As Amazon continues to squeeze its competition, retailers such as Wal Mart are pulling out all the stops in an effort to maintain their position in the industry. The recent purchase of Whole Foods by Amazon will greatly strengthen its position in the grocery products market, an area to which Wal Mart has devoted considerable resources over the past few years.
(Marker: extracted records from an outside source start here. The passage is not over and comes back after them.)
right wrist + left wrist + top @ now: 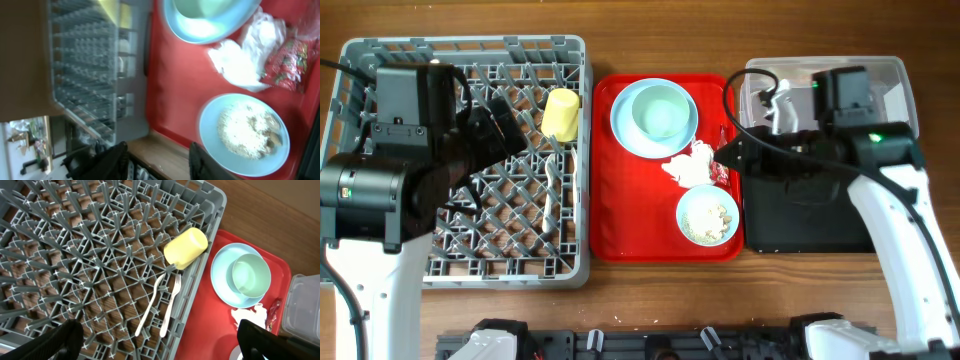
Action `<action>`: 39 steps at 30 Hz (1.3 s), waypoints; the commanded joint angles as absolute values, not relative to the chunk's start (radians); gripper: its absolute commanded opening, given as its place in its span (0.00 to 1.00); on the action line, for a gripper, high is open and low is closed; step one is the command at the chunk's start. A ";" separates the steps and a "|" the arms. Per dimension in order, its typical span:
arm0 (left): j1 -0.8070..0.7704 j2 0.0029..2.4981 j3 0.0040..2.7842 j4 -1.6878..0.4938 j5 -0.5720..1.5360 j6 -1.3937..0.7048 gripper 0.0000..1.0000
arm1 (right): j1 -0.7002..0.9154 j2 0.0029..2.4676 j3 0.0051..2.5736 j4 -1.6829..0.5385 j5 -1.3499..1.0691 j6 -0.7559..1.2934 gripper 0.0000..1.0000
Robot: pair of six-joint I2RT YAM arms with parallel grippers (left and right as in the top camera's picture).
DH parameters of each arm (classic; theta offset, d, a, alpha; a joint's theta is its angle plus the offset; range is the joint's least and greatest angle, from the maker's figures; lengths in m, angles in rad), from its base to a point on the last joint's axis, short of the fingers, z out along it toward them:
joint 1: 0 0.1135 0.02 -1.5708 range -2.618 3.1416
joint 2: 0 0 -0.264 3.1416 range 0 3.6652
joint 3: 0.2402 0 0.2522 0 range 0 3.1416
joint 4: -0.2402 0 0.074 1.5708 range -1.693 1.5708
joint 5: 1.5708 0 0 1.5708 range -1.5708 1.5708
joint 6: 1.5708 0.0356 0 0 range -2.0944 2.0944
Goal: Sort waste into correct bins and load items into the dishwasher rack
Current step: 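Grasp the white tissue with the right gripper and drop it in the clear bin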
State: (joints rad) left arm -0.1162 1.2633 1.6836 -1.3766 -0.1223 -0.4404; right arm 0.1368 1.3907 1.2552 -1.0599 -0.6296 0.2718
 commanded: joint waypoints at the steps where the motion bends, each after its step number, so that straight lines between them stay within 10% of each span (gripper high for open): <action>1: -0.120 1.253 1.683 -1.374 -0.117 -0.450 1.00 | 0.285 1.447 1.235 -1.025 -0.258 0.382 0.41; 6: -0.120 1.253 1.683 -1.374 -0.118 -0.450 1.00 | 0.473 1.630 1.235 -0.854 0.013 0.398 0.59; 13: -0.120 1.253 1.683 -1.374 -0.117 -0.450 1.00 | 0.476 1.882 1.235 -0.715 0.026 0.393 0.58; 22: -0.120 1.253 1.683 -1.374 -0.117 -0.450 1.00 | 0.476 1.930 1.272 -0.738 -0.080 0.382 0.04; 31: -0.120 1.253 1.683 -1.374 -0.117 -0.450 1.00 | 0.419 1.532 1.435 -0.854 0.266 0.429 0.04; 39: -0.120 1.253 1.683 -1.374 -0.117 -0.450 1.00 | 0.105 1.690 1.381 -0.830 0.295 0.507 0.10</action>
State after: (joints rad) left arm -0.1162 1.2633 1.6836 -1.3766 -0.1223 -0.4400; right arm 0.1745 1.6005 1.4021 -0.8433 0.2951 0.4713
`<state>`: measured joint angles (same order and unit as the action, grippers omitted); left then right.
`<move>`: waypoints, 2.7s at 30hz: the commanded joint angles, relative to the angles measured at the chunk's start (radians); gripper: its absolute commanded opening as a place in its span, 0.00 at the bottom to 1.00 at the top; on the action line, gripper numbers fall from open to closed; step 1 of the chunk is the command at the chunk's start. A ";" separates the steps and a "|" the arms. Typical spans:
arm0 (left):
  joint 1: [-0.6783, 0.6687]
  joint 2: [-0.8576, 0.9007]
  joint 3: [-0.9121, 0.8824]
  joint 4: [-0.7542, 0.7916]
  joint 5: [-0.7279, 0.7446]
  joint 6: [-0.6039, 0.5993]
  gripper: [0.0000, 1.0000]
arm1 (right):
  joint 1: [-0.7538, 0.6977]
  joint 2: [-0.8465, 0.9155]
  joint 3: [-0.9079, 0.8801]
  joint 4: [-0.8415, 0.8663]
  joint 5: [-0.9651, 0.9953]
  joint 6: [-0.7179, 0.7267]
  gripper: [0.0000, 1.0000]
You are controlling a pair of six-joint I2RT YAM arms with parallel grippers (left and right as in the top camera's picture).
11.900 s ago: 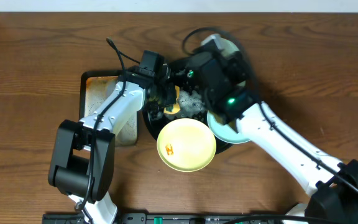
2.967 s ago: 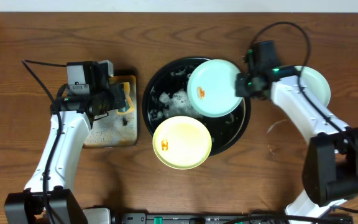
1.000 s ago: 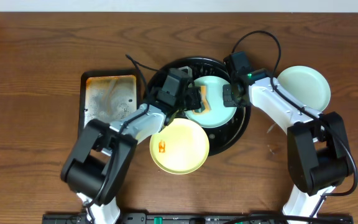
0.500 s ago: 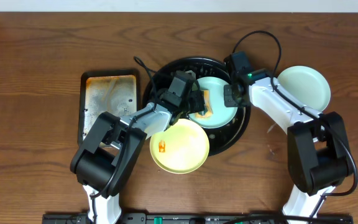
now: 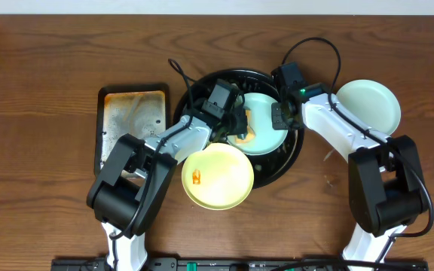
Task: Clean dirty plates on tray and stack at the side
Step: 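Scrub the stained blue plate with the sponge while right gripper holds it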
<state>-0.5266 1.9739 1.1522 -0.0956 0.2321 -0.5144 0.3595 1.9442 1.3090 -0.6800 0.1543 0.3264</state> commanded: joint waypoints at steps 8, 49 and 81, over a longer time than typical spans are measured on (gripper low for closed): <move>0.014 0.042 -0.003 -0.108 -0.218 0.131 0.09 | 0.006 0.005 0.012 0.010 -0.009 0.011 0.01; -0.003 0.042 0.159 -0.285 -0.390 0.227 0.08 | -0.002 0.087 0.010 0.108 -0.234 -0.072 0.33; 0.084 0.038 0.314 -0.429 -0.424 0.296 0.08 | -0.033 0.147 0.013 0.062 -0.098 -0.005 0.01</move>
<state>-0.4618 2.0033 1.4502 -0.5030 -0.1646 -0.2348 0.3416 2.0377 1.3491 -0.5900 -0.0559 0.3073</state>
As it has in the past, Wal Mart is looking to its suppliers to help reduce its costs and improve customer service. Next month the huge retailer will begin a program called “On-Time, In-Full” (OTIF) which will require truckload suppliers of fast moving items to deliver 100% of the product ordered on a specific delivery date 75% of the time. This delivery target will increase to 95% by February. Penalties for non-adherence will be 3% of the retail value of the goods arriving either early or late. (The Wal Mart theory on early arrivals is that they create expensive overstocks.) This will be a tough objective for many suppliers. According to Wal Mart, in a study of its top 75 suppliers, OTIF “scores” have been as low as 10%, and no one reached the 95% goal. Suppliers already are struggling with several issues. Developments such as omnichannel shipments and pressure for same or next-day deliveries, to name just two, already are making the logistics manager’s job very difficult. As is usually the case, smaller shippers will feel the pressure more than the larger ones that have the resources to invest in upgraded inventory management systems.
It appears that Wal Mart will be somewhat unforgiving in enforcement of the new rules. There are several things that can go wrong with arrangements such as this – weather, equipment, congestion, infrastructure. Sometimes Wal Mart itself will probably be at fault. The company has said that “disputes will not be tolerated.” Hopefully however, a more lenient policy will prevail. In another presentation, a Wal Mart executive said, “Variability is the Number 1 killer of the supply chain.” That of course, gives us a blinding glimpse of the obvious. Variability was not invented by the suppliers. If we operated in a perfect world, there would be no need for most of us. While we constantly strive to reduce variability in the supply chain, we will never be able to eliminate it.
Why is Wal Mart doing this? They indicated they could add $1 billion in annual revenue; but basically, they are doing it because they can. Wal Mart is such a major factor in the business of so many suppliers they cannot be ignored. Other competitors have adopted on-time programs, but are not large enough to have the same impact.
In fairness to Wal Mart, over the years, it has dragged suppliers kicking and screaming into changes that have turned out to be beneficial for all. Ideally, this will be another one of those, but it will not be without considerable initial pain.